→ **WORK ITEM**: Output only the lines from the start of the entries through the line holding "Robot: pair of". Each line must match the original exactly.

══ THE INPUT

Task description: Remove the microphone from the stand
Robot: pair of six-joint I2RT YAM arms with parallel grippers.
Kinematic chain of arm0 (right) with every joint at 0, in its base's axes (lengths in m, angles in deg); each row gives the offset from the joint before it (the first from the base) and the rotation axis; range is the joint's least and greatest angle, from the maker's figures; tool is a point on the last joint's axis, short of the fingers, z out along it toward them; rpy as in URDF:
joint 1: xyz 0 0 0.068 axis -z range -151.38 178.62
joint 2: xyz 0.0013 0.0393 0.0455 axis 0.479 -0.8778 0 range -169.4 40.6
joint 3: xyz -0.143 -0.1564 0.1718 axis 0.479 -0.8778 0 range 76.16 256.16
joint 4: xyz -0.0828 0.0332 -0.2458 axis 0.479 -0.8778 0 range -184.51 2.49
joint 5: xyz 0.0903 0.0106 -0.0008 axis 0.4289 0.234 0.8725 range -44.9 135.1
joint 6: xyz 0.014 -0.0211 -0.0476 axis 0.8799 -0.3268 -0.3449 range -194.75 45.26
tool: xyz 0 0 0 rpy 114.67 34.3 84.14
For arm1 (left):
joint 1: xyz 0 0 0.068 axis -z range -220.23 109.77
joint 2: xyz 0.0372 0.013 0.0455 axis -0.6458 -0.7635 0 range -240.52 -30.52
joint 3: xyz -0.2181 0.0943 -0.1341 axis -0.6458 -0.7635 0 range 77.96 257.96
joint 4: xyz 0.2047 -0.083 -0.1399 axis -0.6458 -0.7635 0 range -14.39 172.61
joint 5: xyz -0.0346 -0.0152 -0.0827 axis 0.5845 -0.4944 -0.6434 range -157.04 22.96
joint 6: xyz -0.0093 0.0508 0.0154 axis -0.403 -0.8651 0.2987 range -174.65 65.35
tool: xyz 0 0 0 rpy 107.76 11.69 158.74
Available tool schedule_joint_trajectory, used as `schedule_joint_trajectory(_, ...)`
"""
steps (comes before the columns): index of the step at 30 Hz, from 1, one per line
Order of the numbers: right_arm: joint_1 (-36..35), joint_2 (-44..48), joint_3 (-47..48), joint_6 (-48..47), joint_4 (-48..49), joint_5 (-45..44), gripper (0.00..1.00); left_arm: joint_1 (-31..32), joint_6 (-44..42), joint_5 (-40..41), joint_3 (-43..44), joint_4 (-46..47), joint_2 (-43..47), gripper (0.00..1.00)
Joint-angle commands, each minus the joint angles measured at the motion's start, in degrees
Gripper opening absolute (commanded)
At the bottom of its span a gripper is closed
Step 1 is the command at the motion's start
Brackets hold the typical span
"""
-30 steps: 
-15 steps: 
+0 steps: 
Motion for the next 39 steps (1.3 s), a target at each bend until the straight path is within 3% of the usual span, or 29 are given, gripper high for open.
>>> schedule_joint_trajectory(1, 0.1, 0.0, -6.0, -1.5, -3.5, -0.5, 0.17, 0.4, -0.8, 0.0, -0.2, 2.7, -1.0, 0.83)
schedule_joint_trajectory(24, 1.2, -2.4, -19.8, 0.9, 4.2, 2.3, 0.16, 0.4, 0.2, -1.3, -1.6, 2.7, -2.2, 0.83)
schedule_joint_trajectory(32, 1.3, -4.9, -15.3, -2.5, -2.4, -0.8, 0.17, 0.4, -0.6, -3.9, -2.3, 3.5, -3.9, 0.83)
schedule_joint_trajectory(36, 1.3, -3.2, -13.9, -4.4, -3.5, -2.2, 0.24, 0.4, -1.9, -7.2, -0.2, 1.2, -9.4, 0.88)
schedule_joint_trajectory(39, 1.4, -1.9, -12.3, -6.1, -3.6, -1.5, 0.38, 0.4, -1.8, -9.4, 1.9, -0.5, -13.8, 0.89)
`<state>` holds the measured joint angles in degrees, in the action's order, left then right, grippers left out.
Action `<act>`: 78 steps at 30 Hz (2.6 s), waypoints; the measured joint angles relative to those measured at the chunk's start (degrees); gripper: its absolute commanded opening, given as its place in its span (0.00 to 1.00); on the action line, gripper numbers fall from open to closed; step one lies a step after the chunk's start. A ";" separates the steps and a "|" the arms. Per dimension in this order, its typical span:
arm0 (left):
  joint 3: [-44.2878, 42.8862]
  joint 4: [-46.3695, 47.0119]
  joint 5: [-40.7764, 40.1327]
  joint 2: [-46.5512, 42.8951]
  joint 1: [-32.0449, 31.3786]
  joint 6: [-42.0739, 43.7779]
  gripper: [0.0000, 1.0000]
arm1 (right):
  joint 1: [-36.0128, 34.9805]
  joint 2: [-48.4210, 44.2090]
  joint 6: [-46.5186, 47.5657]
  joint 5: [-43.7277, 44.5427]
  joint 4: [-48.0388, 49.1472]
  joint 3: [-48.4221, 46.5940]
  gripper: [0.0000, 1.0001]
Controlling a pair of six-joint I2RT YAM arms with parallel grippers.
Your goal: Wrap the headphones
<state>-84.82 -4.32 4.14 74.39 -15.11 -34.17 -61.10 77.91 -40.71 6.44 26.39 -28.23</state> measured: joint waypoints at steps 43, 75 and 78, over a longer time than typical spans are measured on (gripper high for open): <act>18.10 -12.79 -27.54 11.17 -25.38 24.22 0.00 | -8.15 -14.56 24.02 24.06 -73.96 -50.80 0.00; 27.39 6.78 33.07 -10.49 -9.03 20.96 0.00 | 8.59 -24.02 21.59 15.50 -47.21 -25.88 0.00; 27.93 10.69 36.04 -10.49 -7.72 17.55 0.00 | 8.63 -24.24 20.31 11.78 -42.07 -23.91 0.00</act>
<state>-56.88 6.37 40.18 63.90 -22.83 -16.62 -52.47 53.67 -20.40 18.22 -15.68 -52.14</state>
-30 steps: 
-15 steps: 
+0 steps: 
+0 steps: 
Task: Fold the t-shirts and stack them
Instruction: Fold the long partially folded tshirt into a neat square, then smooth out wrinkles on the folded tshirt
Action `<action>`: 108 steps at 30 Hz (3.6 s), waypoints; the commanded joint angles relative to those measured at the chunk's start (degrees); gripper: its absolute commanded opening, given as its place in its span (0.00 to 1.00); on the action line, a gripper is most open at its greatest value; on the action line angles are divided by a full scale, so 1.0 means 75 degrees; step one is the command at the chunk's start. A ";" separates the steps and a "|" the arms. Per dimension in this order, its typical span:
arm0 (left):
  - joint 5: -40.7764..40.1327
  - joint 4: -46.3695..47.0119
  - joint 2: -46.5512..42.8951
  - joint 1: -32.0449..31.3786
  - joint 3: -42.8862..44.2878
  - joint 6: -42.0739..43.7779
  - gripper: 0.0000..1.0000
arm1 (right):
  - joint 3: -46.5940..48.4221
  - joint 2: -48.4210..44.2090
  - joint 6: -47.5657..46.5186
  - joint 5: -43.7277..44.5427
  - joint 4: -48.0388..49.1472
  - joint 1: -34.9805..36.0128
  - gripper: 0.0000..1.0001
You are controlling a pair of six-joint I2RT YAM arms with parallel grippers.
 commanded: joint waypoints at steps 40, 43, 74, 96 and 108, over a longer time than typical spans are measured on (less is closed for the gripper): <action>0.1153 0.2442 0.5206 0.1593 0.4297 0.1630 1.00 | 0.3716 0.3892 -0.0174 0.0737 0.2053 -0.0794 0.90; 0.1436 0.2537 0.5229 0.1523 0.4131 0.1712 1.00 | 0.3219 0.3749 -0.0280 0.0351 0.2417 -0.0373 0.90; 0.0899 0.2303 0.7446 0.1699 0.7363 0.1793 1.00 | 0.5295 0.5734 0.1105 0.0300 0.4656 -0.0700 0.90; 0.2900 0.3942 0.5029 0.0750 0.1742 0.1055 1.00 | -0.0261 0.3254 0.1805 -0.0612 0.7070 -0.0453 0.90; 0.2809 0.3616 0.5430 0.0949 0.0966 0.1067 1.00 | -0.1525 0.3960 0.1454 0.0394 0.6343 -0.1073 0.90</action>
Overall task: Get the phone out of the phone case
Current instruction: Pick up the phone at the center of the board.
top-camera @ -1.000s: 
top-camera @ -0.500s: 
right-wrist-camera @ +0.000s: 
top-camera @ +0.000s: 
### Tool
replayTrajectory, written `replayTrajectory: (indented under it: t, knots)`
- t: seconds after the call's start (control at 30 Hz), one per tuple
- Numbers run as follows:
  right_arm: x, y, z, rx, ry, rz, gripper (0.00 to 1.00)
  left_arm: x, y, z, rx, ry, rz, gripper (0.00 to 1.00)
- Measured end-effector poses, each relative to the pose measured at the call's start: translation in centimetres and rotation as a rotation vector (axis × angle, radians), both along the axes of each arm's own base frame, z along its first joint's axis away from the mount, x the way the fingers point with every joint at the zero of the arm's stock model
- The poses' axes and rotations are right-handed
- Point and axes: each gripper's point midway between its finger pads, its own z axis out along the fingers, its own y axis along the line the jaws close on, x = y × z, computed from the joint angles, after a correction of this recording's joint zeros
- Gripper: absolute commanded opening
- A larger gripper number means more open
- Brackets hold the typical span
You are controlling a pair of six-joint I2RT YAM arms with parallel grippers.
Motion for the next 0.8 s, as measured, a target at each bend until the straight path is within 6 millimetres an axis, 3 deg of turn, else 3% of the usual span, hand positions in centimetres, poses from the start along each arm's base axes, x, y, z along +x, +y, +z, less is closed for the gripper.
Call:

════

→ **SOLUTION TO THE EXERCISE**:
Task description: Remove the microphone from the stand
Robot: pair of six-joint I2RT YAM arms with parallel grippers.

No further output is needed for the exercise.